それでは、前回の続きです。
●米の直接支払い交付金
米の生産数量目標に従って生産(耕作)を行う農業者に対して、「標準的な生産費」と「標準的な販売価格」の差分に相当する交付金を直接交付します。
解説すると「減反政策に協力してくれたら、補助金をあげますよ。協力してくれないのならあげません。だから協力してね!」と言う事です。
交付単価は、15000円/10aです。
耕作面積100aで計算してみます。
減反面積:30a
自家消費面積:10a
100aー30aー10a=60a
60a×(15000円/10a)=90000円
90000円が支払われると言う事です。
ここで、前回の「水田活用の直接支払交付金」を思い出してください。
36万円に9万円がプラスされる訳ですから、農家の収入は45万円となります。
主食米を30aの面積で耕作した場合の収入は、35万5千円でしたから、10万円収入が多く成る事になります。

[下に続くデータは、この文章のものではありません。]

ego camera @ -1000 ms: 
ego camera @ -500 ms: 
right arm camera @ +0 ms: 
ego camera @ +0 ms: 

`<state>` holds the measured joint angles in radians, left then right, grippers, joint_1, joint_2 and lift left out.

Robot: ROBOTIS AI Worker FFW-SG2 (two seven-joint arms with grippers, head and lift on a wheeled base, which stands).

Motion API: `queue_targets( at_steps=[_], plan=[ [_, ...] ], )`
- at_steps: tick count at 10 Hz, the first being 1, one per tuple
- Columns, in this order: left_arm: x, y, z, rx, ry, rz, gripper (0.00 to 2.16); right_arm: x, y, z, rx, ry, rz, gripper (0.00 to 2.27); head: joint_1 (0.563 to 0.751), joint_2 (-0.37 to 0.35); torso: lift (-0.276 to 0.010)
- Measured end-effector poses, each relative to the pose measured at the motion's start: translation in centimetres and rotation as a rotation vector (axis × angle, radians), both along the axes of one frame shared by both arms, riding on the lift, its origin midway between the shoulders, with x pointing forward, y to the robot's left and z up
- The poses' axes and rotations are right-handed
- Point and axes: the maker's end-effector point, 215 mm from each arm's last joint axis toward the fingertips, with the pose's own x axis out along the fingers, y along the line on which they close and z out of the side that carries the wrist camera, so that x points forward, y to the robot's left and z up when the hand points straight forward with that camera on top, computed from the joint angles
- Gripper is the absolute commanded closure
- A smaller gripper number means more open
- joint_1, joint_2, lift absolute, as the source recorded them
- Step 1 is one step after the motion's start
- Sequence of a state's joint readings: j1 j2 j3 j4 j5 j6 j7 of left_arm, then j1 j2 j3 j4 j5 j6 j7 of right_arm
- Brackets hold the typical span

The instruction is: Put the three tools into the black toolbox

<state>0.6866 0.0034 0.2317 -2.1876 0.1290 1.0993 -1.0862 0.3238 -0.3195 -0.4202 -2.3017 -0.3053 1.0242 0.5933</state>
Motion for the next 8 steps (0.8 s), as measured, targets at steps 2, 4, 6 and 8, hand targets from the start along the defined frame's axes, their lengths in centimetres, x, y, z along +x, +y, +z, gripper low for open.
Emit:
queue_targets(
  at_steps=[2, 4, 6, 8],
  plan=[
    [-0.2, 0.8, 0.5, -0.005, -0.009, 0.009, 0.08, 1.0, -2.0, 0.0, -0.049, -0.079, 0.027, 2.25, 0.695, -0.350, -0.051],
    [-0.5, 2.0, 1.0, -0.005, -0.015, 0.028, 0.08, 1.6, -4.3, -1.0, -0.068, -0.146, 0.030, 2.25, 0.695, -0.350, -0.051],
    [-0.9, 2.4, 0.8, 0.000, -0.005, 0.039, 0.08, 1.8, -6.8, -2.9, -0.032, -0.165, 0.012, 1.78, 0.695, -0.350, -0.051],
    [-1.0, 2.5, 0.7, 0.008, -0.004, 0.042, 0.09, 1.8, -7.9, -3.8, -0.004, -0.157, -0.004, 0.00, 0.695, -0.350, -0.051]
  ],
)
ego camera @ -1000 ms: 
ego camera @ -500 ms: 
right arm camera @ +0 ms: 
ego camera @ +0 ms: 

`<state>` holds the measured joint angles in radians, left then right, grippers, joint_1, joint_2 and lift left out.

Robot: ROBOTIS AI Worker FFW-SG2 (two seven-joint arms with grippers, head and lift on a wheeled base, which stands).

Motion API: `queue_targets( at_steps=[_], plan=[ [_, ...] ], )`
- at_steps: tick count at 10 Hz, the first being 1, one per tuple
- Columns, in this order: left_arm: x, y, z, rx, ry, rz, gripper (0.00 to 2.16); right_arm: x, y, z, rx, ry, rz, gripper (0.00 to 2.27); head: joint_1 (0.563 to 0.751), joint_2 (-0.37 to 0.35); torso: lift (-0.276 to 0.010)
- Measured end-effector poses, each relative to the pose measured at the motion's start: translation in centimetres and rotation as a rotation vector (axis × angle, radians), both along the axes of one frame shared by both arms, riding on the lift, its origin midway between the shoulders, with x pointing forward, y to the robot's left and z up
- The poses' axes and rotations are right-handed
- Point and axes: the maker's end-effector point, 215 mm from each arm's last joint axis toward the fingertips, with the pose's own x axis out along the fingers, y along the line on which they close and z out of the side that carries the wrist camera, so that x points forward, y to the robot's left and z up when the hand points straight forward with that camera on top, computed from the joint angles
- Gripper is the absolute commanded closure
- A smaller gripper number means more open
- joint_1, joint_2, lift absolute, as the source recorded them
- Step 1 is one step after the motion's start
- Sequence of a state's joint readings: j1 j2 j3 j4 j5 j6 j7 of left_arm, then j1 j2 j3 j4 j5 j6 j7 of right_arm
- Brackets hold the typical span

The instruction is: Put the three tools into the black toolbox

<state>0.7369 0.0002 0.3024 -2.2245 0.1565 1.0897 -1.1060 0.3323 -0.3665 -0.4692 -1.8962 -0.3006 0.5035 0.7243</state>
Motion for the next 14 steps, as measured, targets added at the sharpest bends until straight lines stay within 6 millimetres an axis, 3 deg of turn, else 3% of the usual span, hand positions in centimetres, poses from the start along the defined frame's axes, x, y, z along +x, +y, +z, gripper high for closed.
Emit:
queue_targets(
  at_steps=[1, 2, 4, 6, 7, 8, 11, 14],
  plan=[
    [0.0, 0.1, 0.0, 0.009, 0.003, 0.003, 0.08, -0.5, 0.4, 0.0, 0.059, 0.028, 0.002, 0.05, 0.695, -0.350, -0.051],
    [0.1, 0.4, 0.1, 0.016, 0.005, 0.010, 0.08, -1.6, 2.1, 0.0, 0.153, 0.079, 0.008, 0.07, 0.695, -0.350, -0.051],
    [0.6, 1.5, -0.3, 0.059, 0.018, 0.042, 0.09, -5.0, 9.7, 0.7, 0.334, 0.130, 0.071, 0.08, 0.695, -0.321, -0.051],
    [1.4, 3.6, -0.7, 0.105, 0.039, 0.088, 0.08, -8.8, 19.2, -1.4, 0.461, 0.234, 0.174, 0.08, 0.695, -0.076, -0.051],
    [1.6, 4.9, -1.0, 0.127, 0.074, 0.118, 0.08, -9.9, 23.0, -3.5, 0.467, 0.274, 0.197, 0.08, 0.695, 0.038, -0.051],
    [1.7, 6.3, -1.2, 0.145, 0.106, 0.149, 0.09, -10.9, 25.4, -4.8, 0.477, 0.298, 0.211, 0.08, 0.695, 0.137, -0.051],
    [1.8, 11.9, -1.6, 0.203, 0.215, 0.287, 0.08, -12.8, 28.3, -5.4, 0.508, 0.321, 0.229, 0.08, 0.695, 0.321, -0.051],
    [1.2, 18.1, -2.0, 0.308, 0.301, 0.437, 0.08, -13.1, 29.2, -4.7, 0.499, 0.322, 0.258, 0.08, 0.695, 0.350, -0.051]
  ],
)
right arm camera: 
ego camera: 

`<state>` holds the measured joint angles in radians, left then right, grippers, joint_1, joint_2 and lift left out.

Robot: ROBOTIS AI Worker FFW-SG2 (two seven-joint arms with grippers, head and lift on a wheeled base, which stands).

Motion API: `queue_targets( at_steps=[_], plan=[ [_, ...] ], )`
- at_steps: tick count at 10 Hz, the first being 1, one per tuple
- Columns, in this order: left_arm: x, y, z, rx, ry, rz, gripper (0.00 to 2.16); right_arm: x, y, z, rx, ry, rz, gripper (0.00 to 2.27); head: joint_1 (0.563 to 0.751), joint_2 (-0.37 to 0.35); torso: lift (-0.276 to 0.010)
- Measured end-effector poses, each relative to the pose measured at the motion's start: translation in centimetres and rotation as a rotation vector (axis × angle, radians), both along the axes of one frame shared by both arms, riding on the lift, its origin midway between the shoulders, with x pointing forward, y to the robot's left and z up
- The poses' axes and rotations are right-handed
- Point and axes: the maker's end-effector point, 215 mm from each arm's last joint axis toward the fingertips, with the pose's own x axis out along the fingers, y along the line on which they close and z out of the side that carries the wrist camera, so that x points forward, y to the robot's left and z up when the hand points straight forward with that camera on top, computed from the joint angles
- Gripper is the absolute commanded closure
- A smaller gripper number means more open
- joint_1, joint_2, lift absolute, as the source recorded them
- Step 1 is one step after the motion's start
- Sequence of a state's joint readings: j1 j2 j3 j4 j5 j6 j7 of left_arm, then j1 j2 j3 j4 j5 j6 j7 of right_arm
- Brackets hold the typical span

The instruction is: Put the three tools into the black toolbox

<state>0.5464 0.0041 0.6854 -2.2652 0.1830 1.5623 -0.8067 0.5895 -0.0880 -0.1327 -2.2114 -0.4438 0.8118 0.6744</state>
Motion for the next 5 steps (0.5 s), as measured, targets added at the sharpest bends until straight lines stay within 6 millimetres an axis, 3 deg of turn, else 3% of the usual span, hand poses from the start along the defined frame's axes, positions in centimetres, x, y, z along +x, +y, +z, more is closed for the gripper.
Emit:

「有利なんだから、政府の言う事を聞きなさい!」と言う事ですね。
私としては、補助金でお金をもらうより、自分の作った作物で収入が増える方が、嬉しいんですけどね・・・
後、いくつか補助金は有るんですが、さらにややこしくなるので、ここまでにしておきます。
興味ある方は調べてください。
なぜこんな「補助金漬け」になってしまったんでしょう。
一番の原因は、JAが政府の出先機関になってしまって、独立性が無くなったのが、一番の原因だと思います。
政府のいいなりなんですから。
「農業の事は自分達で考えるから、政府は口を出さないでください。そのかわり補助金もいりません。」と言っていればこんな事にはならなかったと思います。
今JAはTPPに反対していますが、何処まで本気で反対しているのか判りません。
多分、適当な所で折り合いを付けるんでしょうね。
そして、不利な内容は農家がかぶる事になります。